[Activity]
Without pictures, return the lines from the one containing "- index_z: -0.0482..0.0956" through the last line of the data below, exactly.

______________________________

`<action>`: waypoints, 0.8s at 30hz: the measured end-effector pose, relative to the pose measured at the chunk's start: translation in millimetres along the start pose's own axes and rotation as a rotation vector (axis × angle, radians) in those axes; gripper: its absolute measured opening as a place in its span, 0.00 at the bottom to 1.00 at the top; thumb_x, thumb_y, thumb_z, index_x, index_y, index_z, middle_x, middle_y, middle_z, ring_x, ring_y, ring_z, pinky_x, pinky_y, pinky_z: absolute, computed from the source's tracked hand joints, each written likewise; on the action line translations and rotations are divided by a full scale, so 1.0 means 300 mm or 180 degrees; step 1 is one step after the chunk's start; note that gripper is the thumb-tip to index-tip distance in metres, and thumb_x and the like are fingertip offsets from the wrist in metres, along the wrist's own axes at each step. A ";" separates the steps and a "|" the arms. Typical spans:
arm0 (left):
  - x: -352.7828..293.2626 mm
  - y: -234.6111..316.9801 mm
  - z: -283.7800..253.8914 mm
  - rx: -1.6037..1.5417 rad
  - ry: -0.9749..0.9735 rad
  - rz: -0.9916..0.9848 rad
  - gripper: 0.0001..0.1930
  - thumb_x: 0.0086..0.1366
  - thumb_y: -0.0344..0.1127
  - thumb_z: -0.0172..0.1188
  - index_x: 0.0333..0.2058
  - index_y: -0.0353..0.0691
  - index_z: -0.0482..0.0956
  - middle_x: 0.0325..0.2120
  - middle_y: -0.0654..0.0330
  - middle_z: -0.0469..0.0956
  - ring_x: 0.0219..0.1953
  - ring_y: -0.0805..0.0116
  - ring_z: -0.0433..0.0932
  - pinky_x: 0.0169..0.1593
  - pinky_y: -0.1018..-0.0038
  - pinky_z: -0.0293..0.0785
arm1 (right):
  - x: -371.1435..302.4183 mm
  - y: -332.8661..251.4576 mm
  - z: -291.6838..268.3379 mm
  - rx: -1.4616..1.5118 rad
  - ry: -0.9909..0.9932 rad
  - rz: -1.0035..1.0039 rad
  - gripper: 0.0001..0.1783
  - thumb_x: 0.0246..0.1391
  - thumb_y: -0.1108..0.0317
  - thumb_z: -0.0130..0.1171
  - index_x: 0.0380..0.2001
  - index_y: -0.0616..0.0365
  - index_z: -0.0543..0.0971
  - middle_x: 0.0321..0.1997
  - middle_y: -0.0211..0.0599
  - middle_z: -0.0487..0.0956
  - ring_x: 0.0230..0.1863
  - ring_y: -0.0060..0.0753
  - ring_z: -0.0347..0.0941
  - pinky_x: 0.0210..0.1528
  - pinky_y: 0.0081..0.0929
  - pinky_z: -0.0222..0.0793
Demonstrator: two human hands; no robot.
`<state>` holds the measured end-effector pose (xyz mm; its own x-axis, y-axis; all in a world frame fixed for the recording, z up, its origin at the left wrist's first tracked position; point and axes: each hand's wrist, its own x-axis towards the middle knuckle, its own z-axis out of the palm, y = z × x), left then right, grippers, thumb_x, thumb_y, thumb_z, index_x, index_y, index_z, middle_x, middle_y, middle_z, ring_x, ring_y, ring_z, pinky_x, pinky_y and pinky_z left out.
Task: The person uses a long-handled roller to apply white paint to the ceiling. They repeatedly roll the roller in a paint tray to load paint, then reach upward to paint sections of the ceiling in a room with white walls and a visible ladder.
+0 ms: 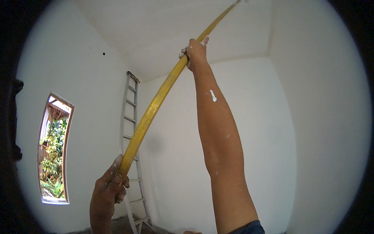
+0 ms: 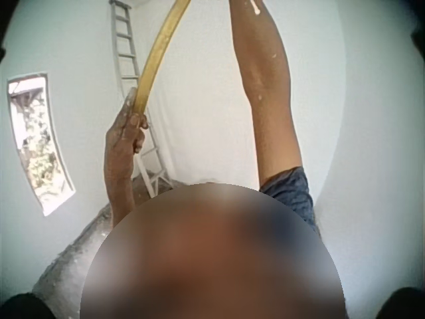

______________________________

[Solution for this problem]
  - index_z: -0.0482..0.0956
  - middle_x: 0.0325..0.2120
  - middle_y: -0.0654..0.0330
  - middle_z: -0.0469..0.0956
  - ring_x: 0.0219..0.1953
  - ring_y: -0.0805..0.0116
  - ring_z: -0.0433..0.0932
  - pinky_x: 0.0169..0.1593
  - pinky_y: -0.1018..-0.0038
  - pinky_z: -0.0293..0.0785
arm1 (right):
  - x: -371.1435..302.4183 mm
  - y: -332.8661..251.4576 mm
  - z: -291.6838..268.3379 mm
  - rx: -1.4616..1.5118 rad
  - ry: -0.9909..0.9932 rad
  - rz: -1.0035..1.0039 rad
  - gripper: 0.0001..0.1783
  - thumb_x: 0.0246..0.1391
  - thumb_y: -0.1108..0.0317
  - thumb_z: -0.0130..0.1171
  - index_x: 0.0380..0.2001
  - index_y: -0.0616..0.0365
  - index_z: -0.0543..0.0971
  - middle_x: 0.0321..0.1997
  - middle_y: -0.0211..0.0599
  - middle_z: -0.0487..0.0956
  - ring_x: 0.0230..0.1863
  - ring_y: -0.0060..0.0753
  - ring_z: -0.0347..0.0941
  - pinky_x: 0.0210..0.1528
  - pinky_y: 0.0081..0.0929
  - pinky_z: -0.0222..0.0793
Demonstrator: two human hands; no robot.
`<state>` holds the measured end-effector pose (xyz mm; its own x-axis, y-axis; all in a world frame fixed for the recording, z up, its origin at the left wrist's first tracked position; point and axes: each hand's wrist, its own x-axis towards the middle knuckle, its own z-axis out of the palm, y = z × x), left then right, grippers, thumb_x, thumb_y, thumb_z, index_x, index_y, index_z, middle_x, middle_y, middle_z, ring_x, ring_y, ring_z, pinky_x, pinky_y and pinky_z left out.
Task: The person uses a long-handled roller to apply white paint to the ceiling. They repeatedly roll the roller in a paint tray to load paint, then reach upward to paint sections of the ceiling in a room with white walls and a visible ladder.
+0 ms: 
+0 ms: 

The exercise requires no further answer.